Not at all. Québec is a french province, its signs are in actual french. Mexico, I'm given to understand, use the Spanish word. Japan use Japanese characters.
'Stop' is a word that also exists in French. In the French-speaking areas of Switzerland and Belgium, as well as France itself, 'Stop' is used instead of 'Arrêt.
It's a recent loanword from English, not an actual french language word (the actual french word is arrêt) that European french picked up (english loanwords, in France, seem to be the "sophisticated" thing. Needless to say, in Quebec it's perceived more as the uneducated thing). Since there was a perfectly valid French word and we didn't actually need the loanword, we stuck to our own signs.
It'S not like reading the words on the sign is somethign drivers really do. It's the red otagon with white lettering that matter to keeping the streets orderly.
Why?
Look, if somebody comes up to me on the street and greets me in French (never happened yet, but between the tourists, immigrants, and exchange students, it could happen), I will likely reply in English, out of habit. If, however, it's a case of the person genuinely having trouble with English, I will try to use French - but it would be difficult since my conversational French skills were never that great, and I haven't used them for about 30 years. I read French a lot better than I speak it, and have much more recent practice (not counting bilingual labels and instruction manuals on the stuff I buy).
Well, the initial phrasing was tongue-in-cheek to be honest.
Considering that the Middle East has never really been at peace for thousands of years, it's not that hard to understand that some people might hold a grudge dating back 250 years. Mind you, there does come a time when the modern neighbors, none of whom had anything to do with the original conflict and its fallout, start to wish they'd just accept that what happened can't be changed, it's pointless to keep a grudge against people who are generations removed from those who could have prevented it, and move on.
Like I said, it's more in the nature of a trauma than a grudge. We're not looking for payback against the present-day Canadian, or angry at them. It's more a mix of shame and helplessness.
The problem with Canada should be seen in that light - it's not what we hold against English Canadians, it's what serves to remind us of the Conquest. And a vision of Canada as an English country with a French minority is always going to remind us of that. Which is why we vastly prefer a vision of Canada, the bilingual French/English country.
As for French education, you have naturally familiarized yourself with every program and every immersion school from kindergarten to university across the entire country, to make that blanket statement?
A general impression based on discussing the issue with many recent (last 15 years or so) graduates of high schools in the rest of Canada. I know it'S not universal - we had a 6th grade french immersion student from BC as a house guest in the early 90s and his French then was excellent, and I've met some recent high school graduates from Ontario and Albera
But by and large, those people i've met have no thanks to give to the education system (if they do speak french), and generally blame the poor-quality education (if they don't).

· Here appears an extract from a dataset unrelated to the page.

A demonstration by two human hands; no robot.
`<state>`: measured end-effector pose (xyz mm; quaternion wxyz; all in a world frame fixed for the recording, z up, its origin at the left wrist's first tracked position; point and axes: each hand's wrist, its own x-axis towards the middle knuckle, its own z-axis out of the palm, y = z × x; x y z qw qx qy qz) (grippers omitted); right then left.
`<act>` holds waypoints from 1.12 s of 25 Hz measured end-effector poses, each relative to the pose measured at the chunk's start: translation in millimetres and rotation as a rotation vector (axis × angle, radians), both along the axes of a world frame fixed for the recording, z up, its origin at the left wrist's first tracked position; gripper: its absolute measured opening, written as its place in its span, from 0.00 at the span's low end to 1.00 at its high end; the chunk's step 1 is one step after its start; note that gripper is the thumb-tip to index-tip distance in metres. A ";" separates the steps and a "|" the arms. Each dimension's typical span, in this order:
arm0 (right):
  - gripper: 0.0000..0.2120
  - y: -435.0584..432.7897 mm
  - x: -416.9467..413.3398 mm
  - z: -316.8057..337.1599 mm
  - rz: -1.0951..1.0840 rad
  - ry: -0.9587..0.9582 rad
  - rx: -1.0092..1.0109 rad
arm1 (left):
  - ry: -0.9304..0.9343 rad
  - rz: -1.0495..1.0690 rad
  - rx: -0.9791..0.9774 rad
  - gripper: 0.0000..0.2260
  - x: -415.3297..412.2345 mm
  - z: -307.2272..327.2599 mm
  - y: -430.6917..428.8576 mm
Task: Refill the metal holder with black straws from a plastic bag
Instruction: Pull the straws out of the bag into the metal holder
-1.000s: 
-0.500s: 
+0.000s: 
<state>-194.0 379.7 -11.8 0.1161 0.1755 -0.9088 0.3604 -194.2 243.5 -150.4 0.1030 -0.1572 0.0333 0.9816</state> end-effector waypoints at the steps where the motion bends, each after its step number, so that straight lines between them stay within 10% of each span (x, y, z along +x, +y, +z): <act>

It's not an exhaustive study to be sure, and could certainly be wrong, but it's suggestive enough.
Again, there are exceptions in some advanced classes and immersion programs.

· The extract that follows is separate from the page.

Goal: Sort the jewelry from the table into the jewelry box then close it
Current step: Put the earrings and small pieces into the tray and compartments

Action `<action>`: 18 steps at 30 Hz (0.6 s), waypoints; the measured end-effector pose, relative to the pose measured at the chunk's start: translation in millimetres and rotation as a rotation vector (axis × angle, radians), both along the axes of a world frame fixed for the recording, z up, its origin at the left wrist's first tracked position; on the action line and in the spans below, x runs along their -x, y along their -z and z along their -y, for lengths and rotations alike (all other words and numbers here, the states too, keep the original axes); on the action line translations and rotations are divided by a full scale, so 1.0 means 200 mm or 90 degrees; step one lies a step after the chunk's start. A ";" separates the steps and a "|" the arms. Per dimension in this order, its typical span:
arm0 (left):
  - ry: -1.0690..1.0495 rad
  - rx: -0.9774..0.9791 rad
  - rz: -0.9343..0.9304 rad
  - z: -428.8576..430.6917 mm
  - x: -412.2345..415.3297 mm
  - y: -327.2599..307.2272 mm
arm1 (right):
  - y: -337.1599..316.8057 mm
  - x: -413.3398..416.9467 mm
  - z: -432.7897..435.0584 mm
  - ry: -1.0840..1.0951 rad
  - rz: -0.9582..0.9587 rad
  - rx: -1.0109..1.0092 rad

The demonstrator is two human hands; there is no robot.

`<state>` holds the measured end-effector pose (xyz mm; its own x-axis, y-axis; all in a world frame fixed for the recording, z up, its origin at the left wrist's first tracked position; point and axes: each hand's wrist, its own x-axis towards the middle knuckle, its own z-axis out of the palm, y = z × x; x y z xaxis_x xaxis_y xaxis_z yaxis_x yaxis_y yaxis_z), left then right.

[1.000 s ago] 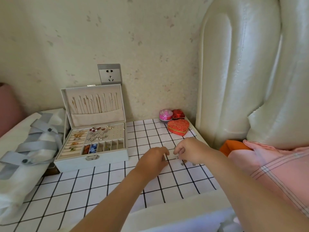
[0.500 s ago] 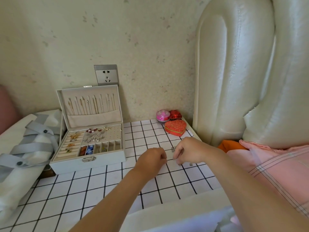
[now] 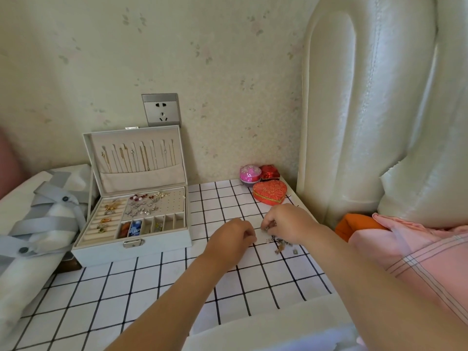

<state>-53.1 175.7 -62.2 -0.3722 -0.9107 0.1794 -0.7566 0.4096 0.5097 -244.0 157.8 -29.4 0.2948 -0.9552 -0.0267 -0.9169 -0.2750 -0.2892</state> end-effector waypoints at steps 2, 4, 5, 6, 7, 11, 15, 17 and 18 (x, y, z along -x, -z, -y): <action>0.000 0.007 -0.004 0.00 -0.01 0.00 | 0.00 -0.01 0.01 -0.002 -0.010 0.000; 0.004 0.012 -0.003 0.01 -0.01 0.00 | 0.00 -0.02 0.03 0.002 -0.001 -0.002; 0.007 0.014 -0.002 0.01 -0.02 0.00 | 0.00 -0.03 0.03 0.007 0.018 -0.007; 0.007 0.016 -0.001 0.01 -0.03 0.00 | 0.00 -0.03 0.04 0.013 0.048 -0.012; 0.006 0.017 -0.002 0.01 -0.04 -0.01 | 0.00 -0.04 0.04 0.018 0.087 -0.015; 0.000 0.033 -0.025 0.00 -0.10 -0.07 | -0.06 -0.12 0.05 0.026 0.256 0.003; -0.022 0.105 -0.061 -0.01 -0.25 -0.17 | -0.16 -0.31 0.06 0.022 0.363 -0.005; -0.046 0.145 -0.069 -0.01 -0.36 -0.22 | -0.20 -0.42 0.07 0.013 0.405 -0.017; -0.063 0.162 -0.067 -0.01 -0.42 -0.24 | -0.22 -0.47 0.07 0.009 0.427 -0.026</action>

(I initially had a reply regarding the bit about Spanish, etc being taught, but other than to note I'm whole-heartedly in favor of treating regionally relevant aboriginal languages on a level with French/English, I think, knowing me, that it's perhaps best not to pursue that line of thought).

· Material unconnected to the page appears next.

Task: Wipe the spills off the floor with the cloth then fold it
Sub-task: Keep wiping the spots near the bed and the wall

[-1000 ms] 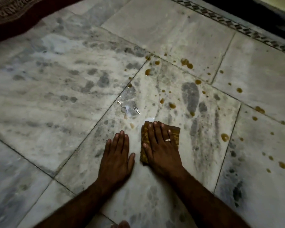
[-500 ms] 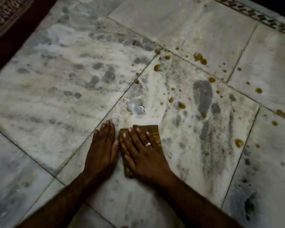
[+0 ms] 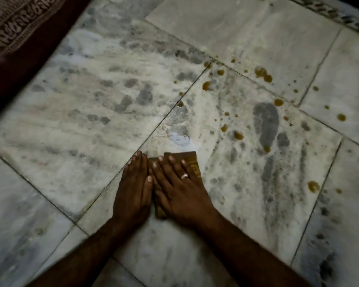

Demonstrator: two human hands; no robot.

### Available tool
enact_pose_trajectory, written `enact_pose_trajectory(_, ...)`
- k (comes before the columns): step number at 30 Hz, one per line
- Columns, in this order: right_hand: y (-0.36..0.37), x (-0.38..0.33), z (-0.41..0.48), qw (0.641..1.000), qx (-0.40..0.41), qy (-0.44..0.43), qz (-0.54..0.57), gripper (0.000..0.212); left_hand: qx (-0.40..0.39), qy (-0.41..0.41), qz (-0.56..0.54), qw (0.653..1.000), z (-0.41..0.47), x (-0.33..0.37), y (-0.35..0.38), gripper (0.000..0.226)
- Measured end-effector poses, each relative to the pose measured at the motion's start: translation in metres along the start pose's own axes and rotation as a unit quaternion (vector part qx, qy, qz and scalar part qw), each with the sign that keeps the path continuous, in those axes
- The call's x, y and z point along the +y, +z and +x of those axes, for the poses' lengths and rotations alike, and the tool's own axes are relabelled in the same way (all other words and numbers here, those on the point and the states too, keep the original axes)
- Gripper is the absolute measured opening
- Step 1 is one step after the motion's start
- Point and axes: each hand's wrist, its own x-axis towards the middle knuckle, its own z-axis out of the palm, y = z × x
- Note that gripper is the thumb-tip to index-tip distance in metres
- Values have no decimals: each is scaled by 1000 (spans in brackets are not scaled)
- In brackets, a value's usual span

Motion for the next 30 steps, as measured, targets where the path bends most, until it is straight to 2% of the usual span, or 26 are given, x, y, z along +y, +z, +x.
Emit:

Oda Nobunaga, do you have English on all your foodstuffs from the grocery store, and on the packaging and instructions for everything else you buy? (when you're in Quebec)
The overwhelming majority for sure. I couldn't swear that it's every last foodstuff, but i suspect it's the case - my inclination is to think the federal government mandate food labeling.
For non-food thing, probably a few things that are intended for Quebec-only distribution may be french-only packaging but the overhwelming majority at the very least, and possibly more, is bilingual.